19.1.06

Fênix: Renascendo das Cinzas

A Fênix, segundo o que relataram Heródoto ou Plutarco, é um pássaro mítico, de origem etíope, de um esplendor sem igual, dotado de extraordinária longevidade, e que tem o poder, depois de se consumir em uma fogueira, de renascer de sua cinzas. Quando se aproxima a hora de sua morte, ele constrói um ninho de vergônteas perfumadas onde, no seu próprio calor, se queima. Há variações que acrescentam que, além do renascer, essa ave tinha a capacidade de pressentir o cheiro de um fim, e ia ao seu encontro, jogando-se contra o fogo para que se cumprisse o seu destino.

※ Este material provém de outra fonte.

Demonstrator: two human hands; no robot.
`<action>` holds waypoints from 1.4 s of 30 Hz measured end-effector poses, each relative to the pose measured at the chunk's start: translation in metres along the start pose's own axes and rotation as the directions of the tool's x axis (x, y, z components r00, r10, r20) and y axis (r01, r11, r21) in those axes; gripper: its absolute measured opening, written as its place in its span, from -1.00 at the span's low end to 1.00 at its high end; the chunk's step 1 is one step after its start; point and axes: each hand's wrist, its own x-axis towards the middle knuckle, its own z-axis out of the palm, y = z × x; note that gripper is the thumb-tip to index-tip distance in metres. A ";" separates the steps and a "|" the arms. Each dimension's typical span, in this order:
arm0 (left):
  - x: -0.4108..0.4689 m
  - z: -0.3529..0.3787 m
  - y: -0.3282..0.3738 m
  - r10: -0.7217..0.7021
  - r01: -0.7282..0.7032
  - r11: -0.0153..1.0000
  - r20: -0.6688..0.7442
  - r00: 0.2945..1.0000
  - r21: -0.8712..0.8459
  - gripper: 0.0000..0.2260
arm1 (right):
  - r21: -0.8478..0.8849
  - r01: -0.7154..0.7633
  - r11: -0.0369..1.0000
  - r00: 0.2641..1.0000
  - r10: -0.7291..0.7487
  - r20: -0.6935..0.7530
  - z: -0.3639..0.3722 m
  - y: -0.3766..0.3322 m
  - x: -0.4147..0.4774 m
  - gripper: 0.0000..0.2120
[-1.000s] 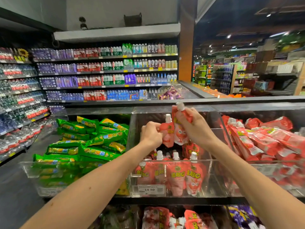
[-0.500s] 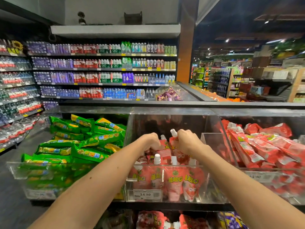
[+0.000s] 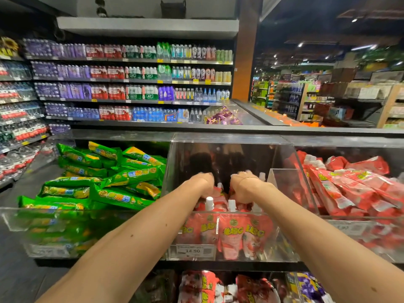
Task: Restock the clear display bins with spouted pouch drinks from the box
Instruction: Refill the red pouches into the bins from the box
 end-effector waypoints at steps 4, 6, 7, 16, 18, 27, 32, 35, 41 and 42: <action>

E humanamente, como chamamos quem renasce de si? Ou melhor, será que nós, pobres mortais temos tal força? Será que temos força para pressentir o cheiro de um fim e mesmo assim nos lançar mortalmente ao encontro deste com bravura, dor, coragem, medo, tristeza, lamento, altivez, tontura, com toda nossa bagagem, ao encontro do que nos espera, porque sabemos que do inevitável não se pode fugir?
Será que temos força para sobreviver para ensinar aos outros que é possível renascer?
Será que temos força para expor nossas dores, nossos medos, nossos temores, com naturalidade e sabedoria, porque é assim que tem que ser ? E assim que é o correto?
E a fênix pousou sobre meu consciente no meio desta quinta-feira.
É que nesse mundo, minha atividade mais constante é o de observar. Do que vejo e sinto, procuro escrever.
Vivo na pele que é difícil viver esse estado que se adquire, a te ter de sobreviver às dificuldades que aparecem, aos desafios que se apresentam, ao medo do futuro e a dificuldade que é renascer da morte dos próprios sonhos.
Mas sei que é possível. Renascer como fênix. Concentrar forças em torno de si, enfretar o futuro com todas as suas dificuldades e vencer.
Nessa hora a fábula e a vida real estão dançando juntas. A primeira é a mestra, a segunda a aluna.
Assim como a ave mitológica que tenta ensinar a recolher o pó da combustão de nossas substâncias essenciais porque será dele que virá a nova vida, precisamos ir ao nosso encontro.
Precisamos virar a esquina do pesadelo com a consciência clara de que de nossas cinzas faremos nova vida e novos sonhos. Renasceremos das próprias dores e do próprio fim. Mas não fugiremos dos problemas, mesmo que isso resulte em estar no fundo do poço. Por que assim como a fênix, ao renascer, renasce sempre melhor e mais belo.